Candel Therapeutics (NASDAQ:CADL) has announced results from its multicenter Phase 3 trial evaluating CAN-2409 viral immunotherapy in patients with localized prostate cancer. The study achieved its primary endpoint, demonstrating a significant improvement in disease-free survival for patients treated with CAN-2409 plus prodrug (valacyclovir), in combination with standard of care (SOC) radiation therapy, compared to SOC alone.
According to Candel, the safety profile of CAN-2409 was generally consistent with previous studies, with no new safety signals identified.
“The improvement observed in disease-free survival in this phase 3 clinical trial is clinically meaningful. We have not seen significant advances in this indication in decades. CAN-2409 has demonstrated the potential to significantly improve long-term outcomes without adding substantial toxicity to standard of care radiation,” said Glen Gejerman, M.D., MBA, co-director of Urologic Oncology at Hackensack Meridian Health, and one of the principal investigators of the study.

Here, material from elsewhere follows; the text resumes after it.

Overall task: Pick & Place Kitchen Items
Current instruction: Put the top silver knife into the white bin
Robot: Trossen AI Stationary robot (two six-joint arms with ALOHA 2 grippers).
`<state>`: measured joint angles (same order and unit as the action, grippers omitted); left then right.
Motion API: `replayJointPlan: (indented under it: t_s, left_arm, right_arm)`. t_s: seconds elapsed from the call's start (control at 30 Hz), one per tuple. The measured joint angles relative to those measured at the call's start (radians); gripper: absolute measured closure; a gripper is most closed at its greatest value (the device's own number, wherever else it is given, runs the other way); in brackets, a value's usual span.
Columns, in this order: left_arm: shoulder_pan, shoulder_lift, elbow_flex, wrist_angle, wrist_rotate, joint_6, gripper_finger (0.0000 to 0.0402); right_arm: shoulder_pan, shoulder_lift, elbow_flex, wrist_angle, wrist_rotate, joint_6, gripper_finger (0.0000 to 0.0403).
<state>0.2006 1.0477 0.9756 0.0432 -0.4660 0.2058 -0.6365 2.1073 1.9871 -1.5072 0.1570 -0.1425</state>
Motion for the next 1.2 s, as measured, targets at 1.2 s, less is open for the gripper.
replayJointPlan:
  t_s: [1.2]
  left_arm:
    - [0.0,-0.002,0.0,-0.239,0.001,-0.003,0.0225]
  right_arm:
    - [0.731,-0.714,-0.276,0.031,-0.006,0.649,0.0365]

“If approved, this approach has the potential to transform the treatment paradigm in prostate cancer, offering patients with localized disease an effective treatment option that may reduce the risk of disease recurrence,” Dr. Gejerman added.
Paul Peter Tak, M.D., Ph.D., FMedSci, president and CEO of Candel, commented, “We are thrilled to report the phase 3 results for CAN-2409 in intermediate-to-high risk, localized prostate cancer. This study validates previous observations of CAN-2409 activity seen in difficult-to-treat solid tumors, often resistant to immunotherapy, and confirms our previous observation of synergies with radiation therapy in models of prostate cancer.”
“Importantly, this study was conducted under a Special Protocol Assessment (SPA) agreed with the U.S. Food and Drug Administration (FDA), on key aspects of study design, meaning that safety and efficacy data generated from the study could be sufficient for the Company to seek regulatory approval for CAN-2409 in this indication. We look forward to working with the FDA, as a next step, to seek approval to bring CAN-2409 to patients in the U.S., and advance our broad viral immunotherapy pipeline across other large oncology indications of high unmet need,” Dr. Tak concluded.